No.	Topic	Keywords	Proportion
1	Foods	Seafood, coconut, restaurant, cuisine, flavour, tofu, taste, fresh, Wenchang chicken, fruit	10.17%
2	Natural attributes	Yalong Bay, Wuzhizhou Island, beach, Dadonghai, tropical, Sanya Bay, Haitang Bay, seawater	48.03%
3	Related landmarks	Thousands of ancient, scenic, cultural, experience, rainforest, Li, Daxiaodongtian, tropical rainforest, Songcheng, Penang Valley, Yanoda	10.93%
4	Hotel accommodation	Hotel, pool, room, restaurant, service, price, environment, free, facilities, attractions, experience	0.89%
5	Entertainment	Atlantis, world, aquarium, dolphin, ocean, project, experience, ticket	1.78%
6	Excursion price	Price hotel, price, airport, attraction, ticket, public transport, accommodation, free, transportation, driver, cab, guide, duty free	9.53%
7	Fellow travellers, Mode of travel, Hotel	Room, beach, breakfast, airport, kids, baby, husband, elderly, parent–child, family, plane, luggage, kids, mom	18.68%

DOI: 10.7717/peerjcs.1801/table-1

(2) Tourist attractions include mainly natural scenery and related landmarks. Natural attributes and corresponding landmarks are intertwined in the perceived characteristics of tourists. The city of Sanya is blessed with a unique environment and resources, especially the bays of Sanya, such as “Yalong Bay”, “Haitang Bay”, and “Dadonghai Bay”, in addition to “Wuzhizhou Island”, “Yanoda Rainforest Scenic Area”, and “Hot Springs”, which together form the perceived attributes of the natural resources of tourism in Sanya. Among the relevant landmarks, tourist trips to attractions with local characteristics and culture, such as “Atlantis”, “Li”, “Qianguo”, the “Penang Valley”, “Yanoda”, and other tourism resource points, are mentioned and complement the beach resources, along with the promotion of tourism development in Sanya.

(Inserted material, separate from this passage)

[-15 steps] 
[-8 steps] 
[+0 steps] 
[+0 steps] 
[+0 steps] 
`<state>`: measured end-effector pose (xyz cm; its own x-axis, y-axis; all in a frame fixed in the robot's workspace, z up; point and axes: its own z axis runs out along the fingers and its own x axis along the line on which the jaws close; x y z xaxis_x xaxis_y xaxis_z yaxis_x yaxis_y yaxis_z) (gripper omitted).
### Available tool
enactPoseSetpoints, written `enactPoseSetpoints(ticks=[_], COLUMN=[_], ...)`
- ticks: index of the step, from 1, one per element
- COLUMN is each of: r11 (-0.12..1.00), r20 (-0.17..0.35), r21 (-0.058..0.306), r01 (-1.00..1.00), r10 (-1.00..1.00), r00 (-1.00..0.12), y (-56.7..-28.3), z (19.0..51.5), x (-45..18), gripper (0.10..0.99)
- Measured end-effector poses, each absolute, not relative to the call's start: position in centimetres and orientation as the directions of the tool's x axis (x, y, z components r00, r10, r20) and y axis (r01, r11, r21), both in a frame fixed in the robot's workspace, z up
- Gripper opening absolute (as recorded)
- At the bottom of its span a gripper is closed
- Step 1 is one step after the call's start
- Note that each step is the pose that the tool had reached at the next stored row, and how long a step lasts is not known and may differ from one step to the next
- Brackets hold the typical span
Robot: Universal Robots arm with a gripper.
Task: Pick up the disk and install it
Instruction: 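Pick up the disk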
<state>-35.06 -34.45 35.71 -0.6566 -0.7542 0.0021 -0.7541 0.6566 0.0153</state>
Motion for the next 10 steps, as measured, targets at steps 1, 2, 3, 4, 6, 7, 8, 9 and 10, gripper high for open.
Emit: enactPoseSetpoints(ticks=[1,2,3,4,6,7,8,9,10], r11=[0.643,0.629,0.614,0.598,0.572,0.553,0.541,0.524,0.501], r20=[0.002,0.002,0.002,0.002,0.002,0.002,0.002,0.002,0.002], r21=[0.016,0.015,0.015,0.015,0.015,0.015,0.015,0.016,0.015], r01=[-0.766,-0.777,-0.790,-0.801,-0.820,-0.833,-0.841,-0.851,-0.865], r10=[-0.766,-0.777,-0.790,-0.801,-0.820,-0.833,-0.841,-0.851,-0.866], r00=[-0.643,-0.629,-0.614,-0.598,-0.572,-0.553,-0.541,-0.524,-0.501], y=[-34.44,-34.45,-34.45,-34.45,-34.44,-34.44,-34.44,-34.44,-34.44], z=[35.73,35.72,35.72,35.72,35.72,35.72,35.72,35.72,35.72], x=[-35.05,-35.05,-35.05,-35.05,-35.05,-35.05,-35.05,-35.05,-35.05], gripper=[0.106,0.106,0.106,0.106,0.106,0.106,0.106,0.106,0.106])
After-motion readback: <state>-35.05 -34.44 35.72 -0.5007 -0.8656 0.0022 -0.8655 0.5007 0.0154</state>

(3) Infrastructure: This aspect includes mainly hotel accommodations and environmental facilities. Hotel accommodations are an integral part of tourism activities. A reasonable accommodation environment can provide tourists with quality services and affect their overall perception of the destination. The results of the analysis of thematic high-frequency words show that tourists are concerned mainly with “hotel”, “swimming pool”, “restaurant”, “service”, etc. Apart from these factors, tourists’ next most important concern is supporting environmental infrastructure.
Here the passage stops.